*EXERCISE AIM*
Keep only the lines from the start of the data through the line containing "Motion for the", and output them exactly.

Start of Block

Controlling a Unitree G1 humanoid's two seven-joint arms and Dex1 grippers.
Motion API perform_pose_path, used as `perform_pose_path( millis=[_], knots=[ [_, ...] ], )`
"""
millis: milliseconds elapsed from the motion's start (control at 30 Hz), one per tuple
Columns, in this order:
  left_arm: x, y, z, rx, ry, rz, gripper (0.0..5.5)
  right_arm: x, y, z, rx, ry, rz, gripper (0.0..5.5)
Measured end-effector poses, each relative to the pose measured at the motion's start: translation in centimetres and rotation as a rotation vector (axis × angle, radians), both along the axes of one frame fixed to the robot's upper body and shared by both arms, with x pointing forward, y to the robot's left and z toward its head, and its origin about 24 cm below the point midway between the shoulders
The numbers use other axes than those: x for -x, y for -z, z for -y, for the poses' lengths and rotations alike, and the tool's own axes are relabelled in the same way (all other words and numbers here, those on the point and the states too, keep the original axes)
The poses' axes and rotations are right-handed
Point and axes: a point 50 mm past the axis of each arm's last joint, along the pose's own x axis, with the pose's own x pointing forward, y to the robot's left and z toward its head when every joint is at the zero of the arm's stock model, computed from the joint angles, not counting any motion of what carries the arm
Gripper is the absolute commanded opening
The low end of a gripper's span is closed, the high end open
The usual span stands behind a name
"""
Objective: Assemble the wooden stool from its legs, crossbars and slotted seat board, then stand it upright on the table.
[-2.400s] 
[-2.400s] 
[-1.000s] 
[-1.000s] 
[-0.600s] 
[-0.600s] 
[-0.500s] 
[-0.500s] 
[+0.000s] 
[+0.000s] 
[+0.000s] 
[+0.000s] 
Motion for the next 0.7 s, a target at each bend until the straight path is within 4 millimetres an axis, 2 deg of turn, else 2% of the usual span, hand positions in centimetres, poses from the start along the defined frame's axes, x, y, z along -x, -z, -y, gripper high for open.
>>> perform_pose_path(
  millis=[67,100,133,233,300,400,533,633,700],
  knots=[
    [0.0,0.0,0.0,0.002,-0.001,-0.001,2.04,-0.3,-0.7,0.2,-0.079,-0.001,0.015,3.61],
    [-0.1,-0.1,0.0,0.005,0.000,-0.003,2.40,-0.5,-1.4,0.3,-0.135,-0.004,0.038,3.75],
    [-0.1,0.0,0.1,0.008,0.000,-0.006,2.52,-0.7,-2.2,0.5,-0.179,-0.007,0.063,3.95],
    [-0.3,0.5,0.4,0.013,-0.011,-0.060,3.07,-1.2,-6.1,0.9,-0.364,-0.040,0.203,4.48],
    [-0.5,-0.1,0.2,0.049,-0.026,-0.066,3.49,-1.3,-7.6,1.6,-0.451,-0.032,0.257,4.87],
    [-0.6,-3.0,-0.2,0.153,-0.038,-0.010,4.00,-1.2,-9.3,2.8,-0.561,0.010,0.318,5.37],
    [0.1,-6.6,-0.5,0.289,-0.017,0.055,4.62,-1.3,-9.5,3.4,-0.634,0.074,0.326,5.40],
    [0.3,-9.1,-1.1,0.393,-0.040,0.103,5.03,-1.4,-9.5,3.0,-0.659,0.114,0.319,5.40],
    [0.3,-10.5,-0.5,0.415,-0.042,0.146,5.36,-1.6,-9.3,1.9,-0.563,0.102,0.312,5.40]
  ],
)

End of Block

*OUTPUT FOR THIS TASK*
Controlling a Unitree G1 humanoid's two seven-joint arms and Dex1 grippers.
Motion API perform_pose_path, used as `perform_pose_path( millis=[_], knots=[ [_, ...] ], )`
"""
millis: milliseconds elapsed from the motion's start (control at 30 Hz), one per tuple
Columns, in this order:
  left_arm: x, y, z, rx, ry, rz, gripper (0.0..5.5)
  right_arm: x, y, z, rx, ry, rz, gripper (0.0..5.5)
Measured end-effector poses, each relative to the pose measured at the motion's start: translation in centimetres and rotation as a rotation vector (axis × angle, radians), both along the axes of one frame fixed to the robot's upper body and shared by both arms, with x pointing forward, y to the robot's left and z toward its head, and its origin about 24 cm below the point midway between the shoulders
The numbers use other axes than those: x for -x, y for -z, z for -y, for the poses' lengths and rotations alike, and the tool's own axes are relabelled in the same way (all other words and numbers here, those on the point and the states too, keep the original axes)
The poses' axes and rotations are right-handed
Point and axes: a point 50 mm past the axis of each arm's last joint, along the pose's own x axis, with the pose's own x pointing forward, y to the robot's left and z toward its head when every joint is at the zero of the arm's stock model, computed from the joint angles, not counting any motion of what carries the arm
Gripper is the absolute commanded opening
The low end of a gripper's span is closed, the high end open
The usual span stands behind a name
"""
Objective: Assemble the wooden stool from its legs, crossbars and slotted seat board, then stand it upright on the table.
[-2.400s] 
[-2.400s] 
[-1.000s] 
[-1.000s] 
[-0.600s] 
[-0.600s] 
[-0.500s] 
[-0.500s] 
[+0.000s] 
[+0.000s] 
[+0.000s] 
[+0.000s] 
Motion for the next 0.7 s, a target at each bend until the straight path is within 4 millimetres an axis, 2 deg of turn, else 2% of the usual span, hand positions in centimetres, poses from the start along the defined frame's axes, x, y, z along -x, -z, -y, gripper high for open.

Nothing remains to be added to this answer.